THE TASK » Return the listing exactly, please; no pictures.

##############################

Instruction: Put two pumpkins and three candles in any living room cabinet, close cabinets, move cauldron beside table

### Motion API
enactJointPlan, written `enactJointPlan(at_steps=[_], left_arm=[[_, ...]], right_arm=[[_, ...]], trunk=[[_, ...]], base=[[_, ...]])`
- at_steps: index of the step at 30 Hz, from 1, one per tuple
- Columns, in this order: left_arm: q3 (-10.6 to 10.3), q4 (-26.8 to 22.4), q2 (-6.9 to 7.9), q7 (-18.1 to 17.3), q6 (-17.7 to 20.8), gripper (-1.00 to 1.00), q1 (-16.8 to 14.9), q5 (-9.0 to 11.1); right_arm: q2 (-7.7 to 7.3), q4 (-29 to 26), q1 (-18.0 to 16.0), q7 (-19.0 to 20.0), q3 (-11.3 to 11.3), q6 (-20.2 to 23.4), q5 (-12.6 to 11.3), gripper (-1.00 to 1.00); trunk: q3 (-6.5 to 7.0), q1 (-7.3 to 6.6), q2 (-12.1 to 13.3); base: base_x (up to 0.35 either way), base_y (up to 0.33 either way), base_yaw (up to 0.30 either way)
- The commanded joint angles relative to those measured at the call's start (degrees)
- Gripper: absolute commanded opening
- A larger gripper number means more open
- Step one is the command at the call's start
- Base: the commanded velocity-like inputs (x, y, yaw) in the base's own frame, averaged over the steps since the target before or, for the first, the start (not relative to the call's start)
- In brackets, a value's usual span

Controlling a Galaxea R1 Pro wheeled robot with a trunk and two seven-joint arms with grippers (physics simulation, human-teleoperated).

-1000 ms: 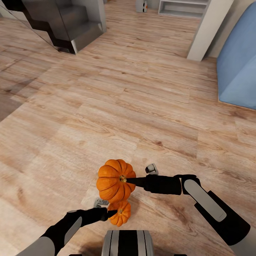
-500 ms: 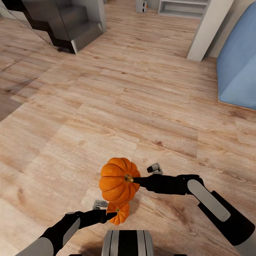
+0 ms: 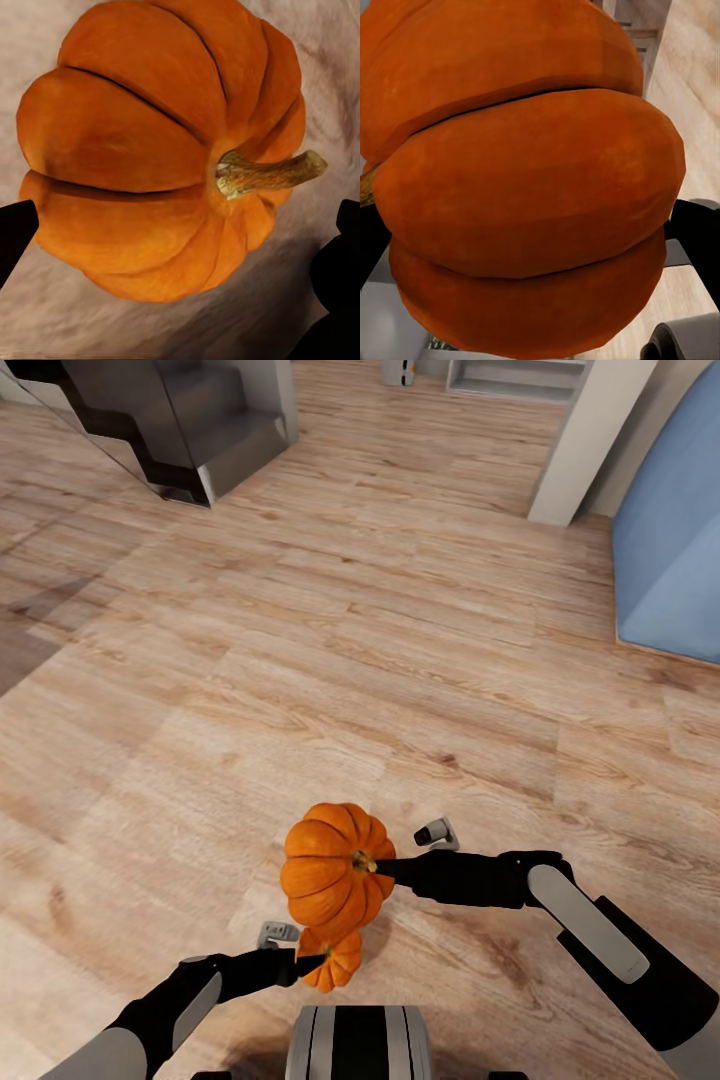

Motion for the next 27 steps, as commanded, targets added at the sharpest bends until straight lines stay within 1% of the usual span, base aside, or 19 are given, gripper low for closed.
enactJointPlan(at_steps=[1,3,6,10,11,13,18,22,27], left_arm=[[-0.2,-0.1,0.28,0.0,0.5,1.00,0.0,0.7],[-0.2,-0.1,0.89,-0.1,0.6,1.00,0.0,0.8],[0.3,-0.1,1.21,-0.1,0.6,1.00,0.0,0.8],[1.3,-0.1,1.28,-0.1,0.6,1.00,0.0,0.8],[1.5,-0.1,1.28,-0.1,0.6,1.00,0.0,0.8],[1.6,-0.1,1.27,-0.1,0.6,1.00,0.0,0.8],[1.8,-0.1,1.27,-0.1,0.7,1.00,0.0,0.8],[1.8,-0.1,1.22,-0.1,0.7,1.00,0.0,0.8],[1.7,-0.1,1.20,-0.2,0.8,1.00,0.0,0.8]], right_arm=[[-0.02,0.0,-0.1,0.0,0.1,0.2,-0.3,-1.00],[-0.03,0.0,-0.1,0.0,0.1,0.2,-0.3,-1.00],[-0.01,0.0,-0.1,0.1,0.1,0.2,-0.3,-1.00],[0.00,0.0,-0.1,0.1,0.1,0.2,-0.3,-1.00],[0.02,0.0,-0.1,0.1,0.1,0.2,-0.3,-1.00],[0.03,0.0,-0.1,0.1,0.1,0.2,-0.3,-1.00],[0.01,0.0,-0.1,0.1,0.1,0.2,-0.3,-1.00],[0.03,0.0,-0.1,0.1,0.1,0.2,-0.3,-1.00],[0.05,0.1,-0.1,0.1,0.1,0.2,-0.3,-1.00]], trunk=[[-0.04,-0.01,0.0],[-0.04,-0.01,0.0],[-0.04,-0.01,0.0],[-0.04,-0.01,0.0],[-0.26,0.01,0.0],[-0.70,0.06,-0.1],[-0.70,0.06,-0.1],[-1.59,0.17,-0.1],[-1.59,0.17,-0.1]], base=[[0.000,0.000,0.000],[0.000,0.000,0.000],[0.000,0.000,0.000],[0.000,0.000,0.000],[0.000,0.000,0.000],[0.000,0.000,0.000],[0.000,0.000,0.000],[0.000,0.000,0.000],[0.005,0.000,0.000]])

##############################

YOUR RESPONSE »
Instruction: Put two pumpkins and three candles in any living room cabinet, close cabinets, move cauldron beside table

### Motion API
enactJointPlan, written `enactJointPlan(at_steps=[_], left_arm=[[_, ...]], right_arm=[[_, ...]], trunk=[[_, ...]], base=[[_, ...]])`
- at_steps: index of the step at 30 Hz, from 1, one per tuple
- Columns, in this order: left_arm: q3 (-10.6 to 10.3), q4 (-26.8 to 22.4), q2 (-6.9 to 7.9), q7 (-18.1 to 17.3), q6 (-17.7 to 20.8), gripper (-1.00 to 1.00), q1 (-16.8 to 14.9), q5 (-9.0 to 11.1); right_arm: q2 (-7.7 to 7.3), q4 (-29 to 26), q1 (-18.0 to 16.0), q7 (-19.0 to 20.0), q3 (-11.3 to 11.3), q6 (-20.2 to 23.4), q5 (-12.6 to 11.3), gripper (-1.00 to 1.00); trunk: q3 (-6.5 to 7.0), q1 (-7.3 to 6.6), q2 (-12.1 to 13.3); base: base_x (up to 0.35 either way), base_y (up to 0.33 either way), base_yaw (up to 0.30 either way)
- The commanded joint angles relative to those measured at the call's start (degrees)
- Gripper: absolute commanded opening
- A larger gripper number means more open
- Step one is the command at the call's start
- Base: the commanded velocity-like inputs (x, y, yaw) in the base's own frame, averaged over the steps since the target before or, for the first, the start (not relative to the call's start)
- In brackets, a value's usual span

Controlling a Galaxea R1 Pro wheeled robot with a trunk and two seven-joint arms with grippers (physics simulation, human-teleoperated).

-1000 ms: 
-500 ms: 
+0 ms: 

Motion for the next 27 steps, as commanded, targets added at the sharpest bends until straight lines stay within 1% of the usual span, base aside, or 19 are given, gripper low for closed.
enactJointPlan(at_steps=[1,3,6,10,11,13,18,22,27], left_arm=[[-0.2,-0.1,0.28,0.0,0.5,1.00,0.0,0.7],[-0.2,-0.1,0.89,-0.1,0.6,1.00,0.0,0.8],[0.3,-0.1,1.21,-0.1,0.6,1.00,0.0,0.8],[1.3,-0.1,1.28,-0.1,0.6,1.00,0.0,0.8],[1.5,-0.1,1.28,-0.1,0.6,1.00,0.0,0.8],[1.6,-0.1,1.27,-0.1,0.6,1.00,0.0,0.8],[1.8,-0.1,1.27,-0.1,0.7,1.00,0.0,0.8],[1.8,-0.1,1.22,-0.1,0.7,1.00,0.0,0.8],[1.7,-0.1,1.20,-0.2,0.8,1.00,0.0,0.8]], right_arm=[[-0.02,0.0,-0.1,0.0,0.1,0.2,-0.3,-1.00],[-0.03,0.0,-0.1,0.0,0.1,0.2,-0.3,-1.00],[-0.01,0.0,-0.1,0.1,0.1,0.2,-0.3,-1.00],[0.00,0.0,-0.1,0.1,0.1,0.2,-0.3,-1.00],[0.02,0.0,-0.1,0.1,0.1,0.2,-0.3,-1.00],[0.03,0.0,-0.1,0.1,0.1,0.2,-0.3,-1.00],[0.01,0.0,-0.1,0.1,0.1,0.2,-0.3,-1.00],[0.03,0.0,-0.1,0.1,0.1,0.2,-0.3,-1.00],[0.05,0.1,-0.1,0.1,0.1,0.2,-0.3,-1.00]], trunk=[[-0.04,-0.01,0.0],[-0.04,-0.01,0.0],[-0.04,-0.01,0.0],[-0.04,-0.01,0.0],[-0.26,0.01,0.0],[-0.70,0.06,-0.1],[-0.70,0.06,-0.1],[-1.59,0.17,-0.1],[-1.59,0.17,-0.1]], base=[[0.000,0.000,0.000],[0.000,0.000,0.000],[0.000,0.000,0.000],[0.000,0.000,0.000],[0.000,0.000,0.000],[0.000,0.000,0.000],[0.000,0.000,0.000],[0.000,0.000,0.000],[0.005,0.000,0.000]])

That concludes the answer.